> How to complete this task
The answer should consist of every line in the material below that has the word "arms".

Content starts

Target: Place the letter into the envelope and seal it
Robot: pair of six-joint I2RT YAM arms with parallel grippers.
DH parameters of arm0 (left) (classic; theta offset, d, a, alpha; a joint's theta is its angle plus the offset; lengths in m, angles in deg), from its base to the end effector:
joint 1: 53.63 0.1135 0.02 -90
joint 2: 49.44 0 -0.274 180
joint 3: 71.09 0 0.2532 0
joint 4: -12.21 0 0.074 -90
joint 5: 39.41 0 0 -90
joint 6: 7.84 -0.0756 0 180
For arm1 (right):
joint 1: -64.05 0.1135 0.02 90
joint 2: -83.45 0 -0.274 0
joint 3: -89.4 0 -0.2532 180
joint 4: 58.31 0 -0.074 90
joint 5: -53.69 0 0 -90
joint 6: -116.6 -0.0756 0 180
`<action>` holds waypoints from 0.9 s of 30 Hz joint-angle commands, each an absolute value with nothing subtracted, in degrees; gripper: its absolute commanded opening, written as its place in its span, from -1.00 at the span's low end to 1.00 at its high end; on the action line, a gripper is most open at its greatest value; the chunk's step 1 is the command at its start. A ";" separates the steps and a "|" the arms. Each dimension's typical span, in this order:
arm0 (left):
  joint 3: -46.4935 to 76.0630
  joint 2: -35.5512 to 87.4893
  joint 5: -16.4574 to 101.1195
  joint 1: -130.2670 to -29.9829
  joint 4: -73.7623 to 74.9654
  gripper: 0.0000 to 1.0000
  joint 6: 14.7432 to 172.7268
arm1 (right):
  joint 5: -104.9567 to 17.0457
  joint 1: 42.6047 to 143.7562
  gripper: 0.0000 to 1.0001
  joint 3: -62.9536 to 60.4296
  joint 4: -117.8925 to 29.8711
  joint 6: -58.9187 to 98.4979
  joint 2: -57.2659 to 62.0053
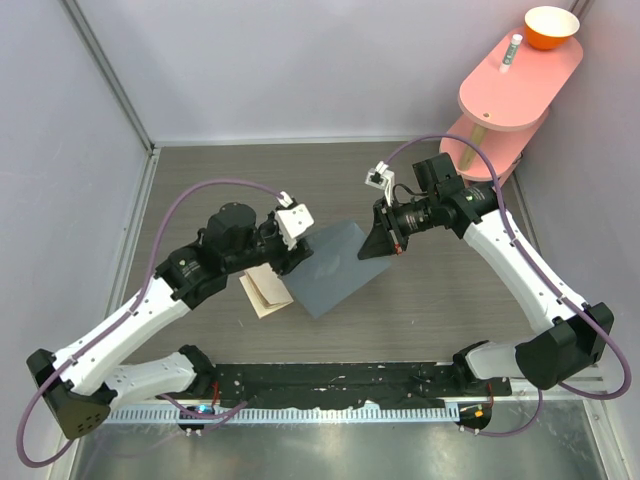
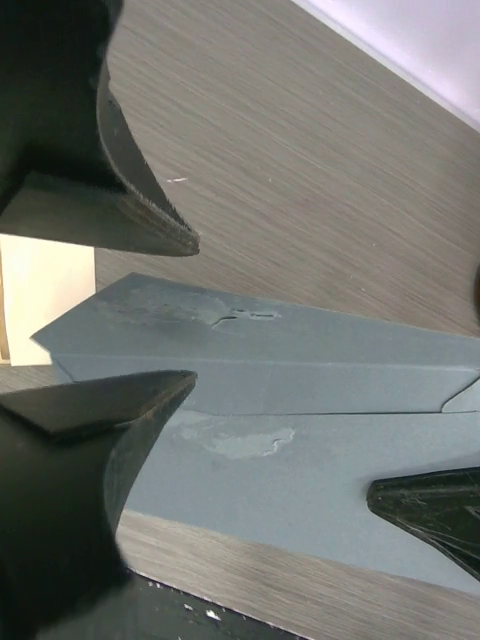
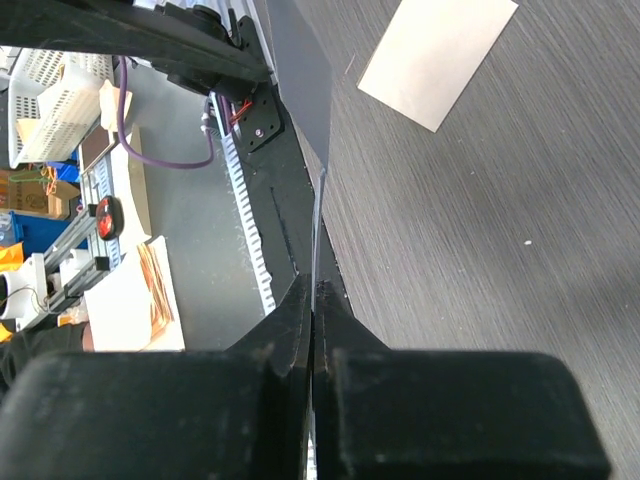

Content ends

> Response area
Robot: pair of six-joint I2RT YAM arms with parallel grippers.
`<action>` holds waypoints from 0.9 s of 30 Hz joint-angle commands, each an absolute value with nothing subtracted, in degrees; gripper: its absolute commanded opening, written as its place in its span, from -1.00 at the span's low end to 1.00 at its high end; on the action line, a gripper is most open at its greatest value; the chunk's step 1 is the command at its start. A ";" separates the steps and a "|" the arms. Each dimension's typical span, in this order:

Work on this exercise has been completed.